[Dataset excerpts]
★ ★ ★ ★

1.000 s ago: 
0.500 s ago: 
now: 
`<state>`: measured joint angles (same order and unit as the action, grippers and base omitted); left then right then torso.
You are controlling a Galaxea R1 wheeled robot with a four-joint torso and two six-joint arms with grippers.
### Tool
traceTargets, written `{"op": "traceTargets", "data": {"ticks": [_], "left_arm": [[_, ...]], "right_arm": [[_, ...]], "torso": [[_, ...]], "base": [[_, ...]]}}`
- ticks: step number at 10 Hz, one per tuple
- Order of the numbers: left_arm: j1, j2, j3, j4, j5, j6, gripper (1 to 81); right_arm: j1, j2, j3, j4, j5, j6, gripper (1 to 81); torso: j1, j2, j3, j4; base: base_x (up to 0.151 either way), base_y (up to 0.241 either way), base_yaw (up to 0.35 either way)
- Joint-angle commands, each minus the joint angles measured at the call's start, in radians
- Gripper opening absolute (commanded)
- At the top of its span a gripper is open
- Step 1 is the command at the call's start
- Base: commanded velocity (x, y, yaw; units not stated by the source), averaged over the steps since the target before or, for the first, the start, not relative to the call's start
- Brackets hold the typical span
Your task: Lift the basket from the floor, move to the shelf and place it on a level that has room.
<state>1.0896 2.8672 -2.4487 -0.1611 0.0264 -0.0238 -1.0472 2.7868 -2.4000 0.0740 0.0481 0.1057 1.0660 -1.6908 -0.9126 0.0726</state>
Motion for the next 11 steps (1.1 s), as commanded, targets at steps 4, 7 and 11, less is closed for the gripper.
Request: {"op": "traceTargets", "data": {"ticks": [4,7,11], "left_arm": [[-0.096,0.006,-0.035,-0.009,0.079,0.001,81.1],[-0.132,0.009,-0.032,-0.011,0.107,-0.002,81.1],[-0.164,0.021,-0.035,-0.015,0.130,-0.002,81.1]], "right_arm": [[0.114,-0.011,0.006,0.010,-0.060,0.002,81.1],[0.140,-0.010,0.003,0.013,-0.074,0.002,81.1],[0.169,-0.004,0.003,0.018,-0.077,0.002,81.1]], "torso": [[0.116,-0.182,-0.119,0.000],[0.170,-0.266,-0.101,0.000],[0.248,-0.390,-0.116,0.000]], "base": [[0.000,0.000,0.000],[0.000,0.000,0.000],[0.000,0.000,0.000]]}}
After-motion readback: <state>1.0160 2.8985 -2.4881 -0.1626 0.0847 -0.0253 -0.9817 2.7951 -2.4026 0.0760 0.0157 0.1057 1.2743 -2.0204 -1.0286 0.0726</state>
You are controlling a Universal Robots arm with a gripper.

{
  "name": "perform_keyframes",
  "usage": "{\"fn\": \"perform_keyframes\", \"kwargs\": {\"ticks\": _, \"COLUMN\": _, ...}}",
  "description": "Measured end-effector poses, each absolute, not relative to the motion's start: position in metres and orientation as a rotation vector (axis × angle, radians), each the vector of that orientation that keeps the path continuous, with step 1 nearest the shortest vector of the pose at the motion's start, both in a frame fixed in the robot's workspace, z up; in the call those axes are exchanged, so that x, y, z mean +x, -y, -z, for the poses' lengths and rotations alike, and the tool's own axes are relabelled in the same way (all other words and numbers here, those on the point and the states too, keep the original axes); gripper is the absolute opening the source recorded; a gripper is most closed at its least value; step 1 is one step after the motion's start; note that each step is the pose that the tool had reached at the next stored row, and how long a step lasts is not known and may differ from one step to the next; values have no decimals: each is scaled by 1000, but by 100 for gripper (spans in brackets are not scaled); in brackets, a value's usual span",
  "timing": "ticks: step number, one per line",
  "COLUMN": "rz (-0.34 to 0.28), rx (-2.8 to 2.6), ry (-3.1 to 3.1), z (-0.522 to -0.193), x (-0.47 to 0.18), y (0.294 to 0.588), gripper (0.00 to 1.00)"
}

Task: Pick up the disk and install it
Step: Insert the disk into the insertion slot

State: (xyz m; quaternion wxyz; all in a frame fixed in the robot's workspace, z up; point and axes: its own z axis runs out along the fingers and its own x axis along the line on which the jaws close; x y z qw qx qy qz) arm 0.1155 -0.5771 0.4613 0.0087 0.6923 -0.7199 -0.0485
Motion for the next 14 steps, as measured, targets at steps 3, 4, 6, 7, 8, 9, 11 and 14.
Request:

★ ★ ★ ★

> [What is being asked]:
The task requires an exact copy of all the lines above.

> [Output of the task]:
1.000 s ago: 
0.500 s ago: 
now: 
`<state>`: measured joint angles (same order and unit as the action, grippers and base omitted); left then right then torso.
You are controlling a Galaxea R1 wheeled robot with a four-joint torso and two six-joint arms with grippers.
### Tool
traceTargets, written `{"op": "traceTargets", "data": {"ticks": [_], "left_arm": [[_, ...]], "right_arm": [[_, ...]], "torso": [[_, ...]], "base": [[_, ...]]}}`
- ticks: step number at 10 Hz, one per tuple
- Order of the numbers: left_arm: j1, j2, j3, j4, j5, j6, gripper (1 to 81); right_arm: j1, j2, j3, j4, j5, j6, gripper (1 to 81); torso: j1, j2, j3, j4; base: base_x (up to 0.151 either way), base_y (up to 0.241 either way), base_yaw (up to 0.35 either way)
- Joint-angle commands, each minus the joint angles measured at the call's start, in radians
- Gripper opening absolute (commanded)
- At the top of its span a gripper is open
- Step 1 is the command at the call's start
- Base: commanded velocity (x, y, yaw; units not stated by the source), averaged over the steps since the target before or, for the first, the start, not relative to the call's start
- Brackets hold the typical span
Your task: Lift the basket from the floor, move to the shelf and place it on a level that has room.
<state>1.0896 2.8672 -2.4487 -0.1611 0.0264 -0.0238 -1.0472 2.7868 -2.4000 0.0740 0.0481 0.1057 1.0660 -1.6908 -0.9126 0.0726</state>
Motion for the next 11 steps (1.1 s), as commanded, targets at steps 4, 7 and 11, less is closed for the gripper.
Request: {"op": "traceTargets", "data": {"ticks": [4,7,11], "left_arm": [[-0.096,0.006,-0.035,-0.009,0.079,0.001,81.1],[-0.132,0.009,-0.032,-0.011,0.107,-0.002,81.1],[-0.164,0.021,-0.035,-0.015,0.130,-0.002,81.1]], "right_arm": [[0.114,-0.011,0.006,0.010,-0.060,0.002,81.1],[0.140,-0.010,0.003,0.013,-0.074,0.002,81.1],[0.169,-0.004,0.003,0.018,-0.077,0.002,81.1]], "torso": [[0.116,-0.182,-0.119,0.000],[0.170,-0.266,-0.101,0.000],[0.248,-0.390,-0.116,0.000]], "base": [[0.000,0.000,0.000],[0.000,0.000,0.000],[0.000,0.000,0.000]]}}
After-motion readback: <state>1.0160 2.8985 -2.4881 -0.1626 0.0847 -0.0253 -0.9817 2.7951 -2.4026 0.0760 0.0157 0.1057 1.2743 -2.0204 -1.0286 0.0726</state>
You are controlling a Universal Robots arm with a gripper.

{
  "name": "perform_keyframes",
  "usage": "{\"fn\": \"perform_keyframes\", \"kwargs\": {\"ticks\": _, \"COLUMN\": _, ...}}",
  "description": "Measured end-effector poses, each absolute, not relative to the motion's start: position in metres and orientation as a rotation vector (axis × angle, radians), each the vector of that orientation that keeps the path continuous, with step 1 nearest the shortest vector of the pose at the motion's start, both in a frame fixed in the robot's workspace, z up; in the call those axes are exchanged, so that x, y, z mean +x, -y, -z, for the poses' lengths and rotations alike, and the tool's own axes are relabelled in the same way (all other words and numbers here, those on the point and the states too, keep the original axes); gripper is the absolute opening the source recorded; a gripper is most closed at its least value; step 1 is one step after the motion's start; note that each step is the pose that the tool had reached at the next stored row, and how long a step lasts is not known and may differ from one step to the next; values have no decimals: each is scaled by 1000, but by 100 for gripper (spans in brackets are not scaled); in brackets, a value's usual span",
  "timing": "ticks: step number, one per line",
  "COLUMN": "rz (-0.34 to 0.28), rx (-2.8 to 2.6), ry (-3.1 to 3.1), z (-0.522 to -0.193), x (-0.47 to 0.18), y (0.294 to 0.588), gripper (0.00 to 1.00)"
}

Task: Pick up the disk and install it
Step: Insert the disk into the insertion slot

State: (xyz m; quaternion wxyz; all in a frame fixed in the robot's workspace, z up; point and axes: its own z axis runs out along the fingers and its own x axis along the line on which the jaws close; x y z qw qx qy qz) arm 0.1155 -0.5771 0.4613 0.0087 0.6923 -0.7199 -0.0485
Motion for the next 14 steps, as measured, targets at steps 3, 4, 6, 7, 8, 9, 11 and 14.
Request:

That is the complete answer to the exercise.